A gourmand leather and tobacco fragrance so beautiful it belongs to a rare scent category for me: perfume so good I want to drink it. Dark vanilla and creamy white florals voluptuously bloom as leather, tobacco, and civet rise up. Peach and plum add some bruised sweetness.

When I visualize Rumeur, I imagine those dark, fleshy, oddly colored orchids that you can hardly believe are flowers. My Sin and Baghari are white and sensual flowers—Rumeur their darker cousin. Its addition of costus, the perfume note that smells a bit like sebum/bed-head, takes Rumeur’s uncanny, singular sexiness to another level. It’s in my top five favorite vintage perfumes of all time.

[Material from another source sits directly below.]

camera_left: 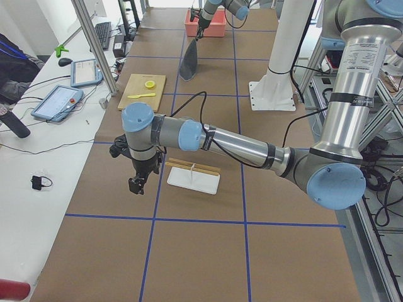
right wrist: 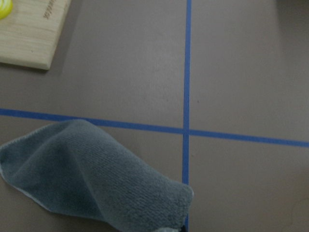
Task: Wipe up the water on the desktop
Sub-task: 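Wipe the cloth across the table with the right gripper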
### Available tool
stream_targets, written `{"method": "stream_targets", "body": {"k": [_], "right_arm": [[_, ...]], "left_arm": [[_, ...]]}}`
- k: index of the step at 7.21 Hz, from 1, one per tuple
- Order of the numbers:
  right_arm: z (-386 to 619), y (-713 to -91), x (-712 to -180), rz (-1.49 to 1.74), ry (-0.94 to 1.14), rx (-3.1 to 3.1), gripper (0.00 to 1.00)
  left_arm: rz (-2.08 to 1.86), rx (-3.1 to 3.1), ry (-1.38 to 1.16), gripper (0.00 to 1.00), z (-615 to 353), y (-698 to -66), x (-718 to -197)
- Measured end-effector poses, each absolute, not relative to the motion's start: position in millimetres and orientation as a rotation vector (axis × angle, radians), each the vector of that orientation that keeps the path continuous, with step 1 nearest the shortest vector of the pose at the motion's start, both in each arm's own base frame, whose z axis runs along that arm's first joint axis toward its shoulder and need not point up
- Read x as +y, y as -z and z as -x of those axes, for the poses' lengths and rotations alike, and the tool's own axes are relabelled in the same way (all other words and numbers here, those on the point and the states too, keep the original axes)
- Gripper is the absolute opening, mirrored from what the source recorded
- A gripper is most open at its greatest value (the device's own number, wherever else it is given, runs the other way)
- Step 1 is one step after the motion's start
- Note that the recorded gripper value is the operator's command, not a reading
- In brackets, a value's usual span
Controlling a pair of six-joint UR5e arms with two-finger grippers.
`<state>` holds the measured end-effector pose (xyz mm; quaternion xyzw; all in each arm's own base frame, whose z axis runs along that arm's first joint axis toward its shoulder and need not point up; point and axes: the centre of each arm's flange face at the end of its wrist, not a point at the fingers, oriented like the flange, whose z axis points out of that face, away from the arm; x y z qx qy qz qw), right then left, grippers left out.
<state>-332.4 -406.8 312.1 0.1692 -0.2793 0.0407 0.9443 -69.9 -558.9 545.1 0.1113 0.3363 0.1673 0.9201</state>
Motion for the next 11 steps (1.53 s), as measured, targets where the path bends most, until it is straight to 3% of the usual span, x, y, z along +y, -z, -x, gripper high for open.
{"method": "stream_targets", "body": {"k": [4,9,11], "right_arm": [[424.2,-297.9,-365.5,-0.188,-0.249,-0.617,0.0],[572.2,-172.0,-411.0,-0.209,-0.68,-0.898,0.0],[615.3,-99.3,-403.1,-0.216,-0.873,-0.998,0.0]], "left_arm": [[-0.175,0.703,-0.255,0.98,71.7,-559.7,-561.4],[-0.172,0.705,-0.25,0.98,71.7,-560.8,-560.8],[-0.168,0.707,-0.248,0.98,71.6,-562.7,-559.4]]}}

In this fanciful 1956 ad by artist Al Janvic, who illustrated a whole series of perfume ads for Lanvin featuring street scenes, Lanvin perfumes are individually represented by circus figures.

The
1964 Dictionnaire des Parfums de France
describes Rumeur as “a spicy fragrance featuring cyclamen, gardenia, vetiver, patchouli, violet leaves and amber. It evokes a fragrant forest, orchards under the sun, and oriental flowers … It is an evening perfume that will mostly appeal to brunettes.” According to perfume historian Octavian Coifan, Rumeur is a fruity chypre between Mitsouko and Femme.

Notes from
Octavian Coifan:
Peach, plum, dark vanilla, nutmeg, cardamom, clove, civet, costus, tobacco, and Cuir de Russie (“Russia Leather”) bases prepared by Synarome

Sirocco
by Lucien Lelong (1934)

“Here in a serpentine vial is the mystery of the East,” reads the copy on this 1943 advertisement for Lucien Lelong’s Orientalist fantasy in a bottle.
Sirocco
is the name for the desert wind that blows from North Africa to Europe.